The first word in title is capitalized. Example: 'Of Mice And Men' is a novel would be corrected to 'Of Mice and Men' is a novel. • Commonly Confused Words targets words that require special attention because they sound similar and may have related meanings. They often represent different parts of speech (word classes) and have different spellings.

Example: The goats ate the grass but the herder had nothing to eat. Would be corrected to ' The goats ate the grass, but the herder had nothing to eat'.

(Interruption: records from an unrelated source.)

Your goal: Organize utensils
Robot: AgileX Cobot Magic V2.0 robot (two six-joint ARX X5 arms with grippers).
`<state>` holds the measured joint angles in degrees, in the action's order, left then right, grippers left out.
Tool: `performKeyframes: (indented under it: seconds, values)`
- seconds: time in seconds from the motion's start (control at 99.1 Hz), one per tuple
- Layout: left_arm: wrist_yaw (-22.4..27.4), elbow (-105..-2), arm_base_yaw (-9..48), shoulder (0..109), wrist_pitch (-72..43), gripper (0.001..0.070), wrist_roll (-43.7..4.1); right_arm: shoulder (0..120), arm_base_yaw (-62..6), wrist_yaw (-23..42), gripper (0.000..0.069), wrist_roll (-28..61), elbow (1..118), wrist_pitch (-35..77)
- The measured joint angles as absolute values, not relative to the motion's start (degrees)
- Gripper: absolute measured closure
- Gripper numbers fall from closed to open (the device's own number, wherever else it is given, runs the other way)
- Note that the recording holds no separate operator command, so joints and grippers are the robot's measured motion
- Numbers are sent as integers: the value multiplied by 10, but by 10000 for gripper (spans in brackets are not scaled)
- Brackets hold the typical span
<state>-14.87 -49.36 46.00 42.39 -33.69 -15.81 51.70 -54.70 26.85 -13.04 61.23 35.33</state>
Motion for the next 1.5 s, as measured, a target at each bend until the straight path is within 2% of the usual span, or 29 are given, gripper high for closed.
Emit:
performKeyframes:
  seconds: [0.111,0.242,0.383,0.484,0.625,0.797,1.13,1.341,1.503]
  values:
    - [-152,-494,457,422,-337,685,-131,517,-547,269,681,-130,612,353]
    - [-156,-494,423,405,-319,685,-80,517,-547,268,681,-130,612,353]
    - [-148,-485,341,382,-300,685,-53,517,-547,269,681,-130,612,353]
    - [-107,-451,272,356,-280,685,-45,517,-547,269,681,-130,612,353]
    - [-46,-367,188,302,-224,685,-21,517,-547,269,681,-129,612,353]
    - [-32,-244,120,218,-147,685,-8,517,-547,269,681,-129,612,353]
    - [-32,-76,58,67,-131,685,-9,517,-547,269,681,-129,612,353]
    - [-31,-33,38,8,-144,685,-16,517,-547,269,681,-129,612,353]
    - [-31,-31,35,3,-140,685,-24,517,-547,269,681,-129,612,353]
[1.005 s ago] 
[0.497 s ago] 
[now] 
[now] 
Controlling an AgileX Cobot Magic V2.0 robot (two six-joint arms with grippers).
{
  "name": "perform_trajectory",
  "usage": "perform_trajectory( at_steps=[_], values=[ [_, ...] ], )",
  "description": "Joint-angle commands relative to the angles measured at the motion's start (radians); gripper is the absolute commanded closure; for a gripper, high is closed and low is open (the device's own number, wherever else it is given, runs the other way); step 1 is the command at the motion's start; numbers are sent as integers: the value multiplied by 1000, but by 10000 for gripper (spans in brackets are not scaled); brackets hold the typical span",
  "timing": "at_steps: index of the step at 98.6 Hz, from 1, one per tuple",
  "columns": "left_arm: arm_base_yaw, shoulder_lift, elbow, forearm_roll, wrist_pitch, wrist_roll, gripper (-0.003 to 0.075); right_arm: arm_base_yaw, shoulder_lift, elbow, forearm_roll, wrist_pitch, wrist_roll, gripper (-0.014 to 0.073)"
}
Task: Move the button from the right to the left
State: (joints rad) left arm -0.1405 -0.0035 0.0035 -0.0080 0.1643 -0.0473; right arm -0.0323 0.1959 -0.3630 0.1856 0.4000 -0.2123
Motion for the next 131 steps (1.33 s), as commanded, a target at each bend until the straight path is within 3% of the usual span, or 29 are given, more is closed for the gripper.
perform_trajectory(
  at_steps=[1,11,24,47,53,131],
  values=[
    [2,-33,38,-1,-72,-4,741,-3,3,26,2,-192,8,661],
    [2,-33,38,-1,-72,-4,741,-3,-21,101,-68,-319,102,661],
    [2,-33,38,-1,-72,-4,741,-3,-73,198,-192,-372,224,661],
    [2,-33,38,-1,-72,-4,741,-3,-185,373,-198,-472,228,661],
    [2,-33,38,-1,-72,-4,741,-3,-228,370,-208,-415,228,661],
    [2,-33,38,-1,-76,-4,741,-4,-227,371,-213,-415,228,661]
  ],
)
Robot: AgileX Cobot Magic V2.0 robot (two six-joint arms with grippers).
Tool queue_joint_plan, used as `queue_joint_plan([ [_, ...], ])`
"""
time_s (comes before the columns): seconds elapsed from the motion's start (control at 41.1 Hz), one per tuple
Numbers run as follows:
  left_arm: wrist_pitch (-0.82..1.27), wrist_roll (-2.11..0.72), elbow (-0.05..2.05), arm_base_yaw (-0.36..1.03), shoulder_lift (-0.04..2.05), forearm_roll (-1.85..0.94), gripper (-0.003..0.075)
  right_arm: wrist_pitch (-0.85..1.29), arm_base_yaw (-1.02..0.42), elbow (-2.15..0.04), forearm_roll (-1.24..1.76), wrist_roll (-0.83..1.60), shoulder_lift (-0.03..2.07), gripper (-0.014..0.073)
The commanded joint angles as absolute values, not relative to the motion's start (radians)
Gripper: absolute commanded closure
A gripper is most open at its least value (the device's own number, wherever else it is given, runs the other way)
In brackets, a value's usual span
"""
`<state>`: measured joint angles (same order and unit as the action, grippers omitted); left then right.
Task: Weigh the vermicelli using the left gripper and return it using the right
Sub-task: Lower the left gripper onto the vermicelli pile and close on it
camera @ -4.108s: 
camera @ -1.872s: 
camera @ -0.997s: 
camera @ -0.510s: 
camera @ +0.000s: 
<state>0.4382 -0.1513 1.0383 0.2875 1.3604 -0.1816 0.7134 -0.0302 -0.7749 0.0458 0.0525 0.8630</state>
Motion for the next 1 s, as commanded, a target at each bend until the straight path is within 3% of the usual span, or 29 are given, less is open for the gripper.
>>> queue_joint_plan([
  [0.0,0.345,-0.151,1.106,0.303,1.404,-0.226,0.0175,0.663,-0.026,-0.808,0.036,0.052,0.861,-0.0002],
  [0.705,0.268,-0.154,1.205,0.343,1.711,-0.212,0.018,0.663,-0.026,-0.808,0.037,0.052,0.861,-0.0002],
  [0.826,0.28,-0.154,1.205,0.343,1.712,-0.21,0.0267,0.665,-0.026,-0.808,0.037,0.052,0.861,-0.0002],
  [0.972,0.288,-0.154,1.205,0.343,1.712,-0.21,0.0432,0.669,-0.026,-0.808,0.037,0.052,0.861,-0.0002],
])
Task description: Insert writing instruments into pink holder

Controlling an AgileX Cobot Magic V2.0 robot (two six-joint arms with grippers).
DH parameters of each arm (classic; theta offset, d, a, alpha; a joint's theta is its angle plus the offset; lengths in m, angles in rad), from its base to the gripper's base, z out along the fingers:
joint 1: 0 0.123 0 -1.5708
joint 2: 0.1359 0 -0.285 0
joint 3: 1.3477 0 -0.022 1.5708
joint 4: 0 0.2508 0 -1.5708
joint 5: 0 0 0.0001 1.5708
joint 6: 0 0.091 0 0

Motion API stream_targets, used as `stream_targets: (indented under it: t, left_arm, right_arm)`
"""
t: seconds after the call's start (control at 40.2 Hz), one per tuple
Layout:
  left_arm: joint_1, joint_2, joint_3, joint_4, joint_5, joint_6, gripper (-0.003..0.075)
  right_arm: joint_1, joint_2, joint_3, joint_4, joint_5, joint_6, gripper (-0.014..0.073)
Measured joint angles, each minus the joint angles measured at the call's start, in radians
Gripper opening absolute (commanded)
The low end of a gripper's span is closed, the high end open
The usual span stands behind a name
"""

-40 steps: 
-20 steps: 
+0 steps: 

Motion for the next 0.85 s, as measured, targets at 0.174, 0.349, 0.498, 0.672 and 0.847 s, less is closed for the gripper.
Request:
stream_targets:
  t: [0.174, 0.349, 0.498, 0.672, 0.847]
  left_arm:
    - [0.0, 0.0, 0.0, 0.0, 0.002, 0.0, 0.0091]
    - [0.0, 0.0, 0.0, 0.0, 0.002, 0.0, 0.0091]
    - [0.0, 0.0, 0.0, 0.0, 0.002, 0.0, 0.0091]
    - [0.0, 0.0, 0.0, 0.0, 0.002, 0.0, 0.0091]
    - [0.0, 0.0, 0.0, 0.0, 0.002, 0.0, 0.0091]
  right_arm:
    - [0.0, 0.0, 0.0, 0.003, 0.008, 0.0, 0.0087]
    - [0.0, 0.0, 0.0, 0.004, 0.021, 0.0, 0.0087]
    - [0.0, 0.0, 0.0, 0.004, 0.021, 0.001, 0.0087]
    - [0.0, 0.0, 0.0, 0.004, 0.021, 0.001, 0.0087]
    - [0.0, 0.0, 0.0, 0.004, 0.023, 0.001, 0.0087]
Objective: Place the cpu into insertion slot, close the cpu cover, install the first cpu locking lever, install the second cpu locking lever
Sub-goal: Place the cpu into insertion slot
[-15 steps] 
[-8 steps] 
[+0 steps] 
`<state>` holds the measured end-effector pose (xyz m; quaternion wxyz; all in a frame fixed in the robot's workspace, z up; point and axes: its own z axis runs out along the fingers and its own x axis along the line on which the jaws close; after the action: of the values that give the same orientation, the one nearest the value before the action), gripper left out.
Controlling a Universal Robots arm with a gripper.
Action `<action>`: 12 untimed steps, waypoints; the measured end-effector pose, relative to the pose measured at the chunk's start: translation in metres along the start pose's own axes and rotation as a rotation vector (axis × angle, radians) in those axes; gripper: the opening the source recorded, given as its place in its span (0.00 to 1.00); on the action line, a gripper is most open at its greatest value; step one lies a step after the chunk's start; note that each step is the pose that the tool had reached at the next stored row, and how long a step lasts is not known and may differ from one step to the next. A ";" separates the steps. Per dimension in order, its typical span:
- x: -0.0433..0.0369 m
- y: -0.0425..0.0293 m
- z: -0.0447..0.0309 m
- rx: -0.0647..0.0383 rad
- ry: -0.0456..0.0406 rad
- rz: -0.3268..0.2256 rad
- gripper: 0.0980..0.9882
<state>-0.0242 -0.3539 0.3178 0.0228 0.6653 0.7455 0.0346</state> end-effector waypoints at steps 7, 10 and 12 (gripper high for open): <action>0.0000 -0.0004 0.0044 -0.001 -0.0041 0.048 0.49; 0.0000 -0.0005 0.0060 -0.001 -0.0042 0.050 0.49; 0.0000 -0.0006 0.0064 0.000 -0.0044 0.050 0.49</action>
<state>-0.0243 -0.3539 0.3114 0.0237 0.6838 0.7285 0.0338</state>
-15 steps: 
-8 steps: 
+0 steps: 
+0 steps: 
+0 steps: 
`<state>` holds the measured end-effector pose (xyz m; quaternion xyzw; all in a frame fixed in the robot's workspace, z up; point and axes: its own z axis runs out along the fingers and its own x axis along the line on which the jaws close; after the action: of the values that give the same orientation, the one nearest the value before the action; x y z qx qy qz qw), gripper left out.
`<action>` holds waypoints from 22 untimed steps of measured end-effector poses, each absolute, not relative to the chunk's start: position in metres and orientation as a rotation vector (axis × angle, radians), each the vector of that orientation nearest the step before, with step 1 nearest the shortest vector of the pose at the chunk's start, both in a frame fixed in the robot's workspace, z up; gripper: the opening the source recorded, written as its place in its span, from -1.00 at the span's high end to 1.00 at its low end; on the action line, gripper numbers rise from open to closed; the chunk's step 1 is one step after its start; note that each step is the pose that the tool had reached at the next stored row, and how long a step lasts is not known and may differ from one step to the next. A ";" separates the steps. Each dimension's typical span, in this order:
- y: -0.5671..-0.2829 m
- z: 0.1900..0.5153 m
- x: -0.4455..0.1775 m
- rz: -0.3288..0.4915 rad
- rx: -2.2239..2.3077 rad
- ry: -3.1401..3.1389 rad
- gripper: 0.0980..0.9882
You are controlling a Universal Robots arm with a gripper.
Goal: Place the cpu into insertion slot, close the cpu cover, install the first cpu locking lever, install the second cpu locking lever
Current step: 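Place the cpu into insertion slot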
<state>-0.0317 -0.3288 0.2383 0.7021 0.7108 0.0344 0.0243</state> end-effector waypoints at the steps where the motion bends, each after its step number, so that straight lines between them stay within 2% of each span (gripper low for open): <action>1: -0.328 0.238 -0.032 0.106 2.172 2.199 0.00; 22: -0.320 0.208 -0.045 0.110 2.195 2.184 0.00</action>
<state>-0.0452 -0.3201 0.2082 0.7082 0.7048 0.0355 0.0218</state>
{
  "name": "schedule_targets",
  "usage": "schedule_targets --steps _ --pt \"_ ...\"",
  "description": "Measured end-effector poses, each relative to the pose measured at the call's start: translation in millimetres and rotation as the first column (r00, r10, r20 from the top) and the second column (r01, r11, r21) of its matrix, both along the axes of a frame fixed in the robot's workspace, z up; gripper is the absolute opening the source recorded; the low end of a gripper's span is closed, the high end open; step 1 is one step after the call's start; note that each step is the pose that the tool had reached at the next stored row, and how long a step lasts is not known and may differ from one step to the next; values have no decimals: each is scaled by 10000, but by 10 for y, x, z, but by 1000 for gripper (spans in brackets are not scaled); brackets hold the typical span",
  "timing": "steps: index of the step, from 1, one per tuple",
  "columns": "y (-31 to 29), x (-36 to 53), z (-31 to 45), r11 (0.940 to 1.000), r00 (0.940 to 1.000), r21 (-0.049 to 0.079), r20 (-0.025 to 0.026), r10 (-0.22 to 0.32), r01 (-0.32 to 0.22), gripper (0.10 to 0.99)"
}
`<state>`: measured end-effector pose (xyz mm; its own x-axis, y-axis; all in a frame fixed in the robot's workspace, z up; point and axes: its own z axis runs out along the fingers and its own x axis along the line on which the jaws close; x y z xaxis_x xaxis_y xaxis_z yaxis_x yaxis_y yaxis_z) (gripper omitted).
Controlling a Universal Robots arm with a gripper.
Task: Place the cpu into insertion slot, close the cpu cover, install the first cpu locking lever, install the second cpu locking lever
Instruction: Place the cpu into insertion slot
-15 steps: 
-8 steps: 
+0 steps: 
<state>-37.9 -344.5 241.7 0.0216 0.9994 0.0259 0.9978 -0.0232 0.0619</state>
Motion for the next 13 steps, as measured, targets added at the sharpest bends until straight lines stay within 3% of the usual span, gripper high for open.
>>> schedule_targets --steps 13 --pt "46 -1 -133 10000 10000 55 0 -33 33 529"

Microsoft For Mac Word Review Passive Voice

Select Spelling & Grammar. Change or ignore the results of your grammar check. Find mac address for my kindle fire. Review your passive sentence percentage in the Readability Statistics window. (This window won’t appear until you complete the grammar check.) 14. And now you know if your writing leans toward passivity or activity! Hello, Trease.

Word For Mac

Consider this extended exercise in passivity: When the cost of proposals is born by the business side of the house, frivolous proposals are stopped, proposals are better prioritized, and what is proposed is more likely to have a true ROI to the business, reducing waste and abandoned projects. The first passive-voice element ('is born') has an identified actor ('the business side of the house'), but the next three ('are stopped,' 'are prioritized,' and 'is proposed') do not. A reader slogging through this sentence must either struggle to identify the unnamed actors (the allocation of cost to the business side 'stops' frivolous proposals, the receivers of proposals [presumably managers] 'prioritize' them, and the makers of proposals [presumably lower-level staffers] 'propose' them) or—as is much more likely—skate over the surface of the sentence without really comprehending it. The following reformulation of the sentence is far likelier to make sense to a reader: Requiring the business side of the house to bear the cost of proposals discourages staffers from submitting frivolous proposals, encourages managers to give priority to the most promising suggestions, and increases the likelihood that proposals will offer a legitimate return on investment, thereby reducing waste and lowering the incidence of abandoned projects. The revised sentence is significantly longer than the original, but that's a price I'm willing to pay if it yields a sentence that identifies who is doing what, rather than leaving that task to each reader. Finally, actorless passive voice often crops up in situations where the unnamed actor responsible for the action in a sentence is in fact the author. In these instances, obscuring the author as the source of the action promotes a sense of the objective truth of the assertion.

This entry was posted on 13.01.2019.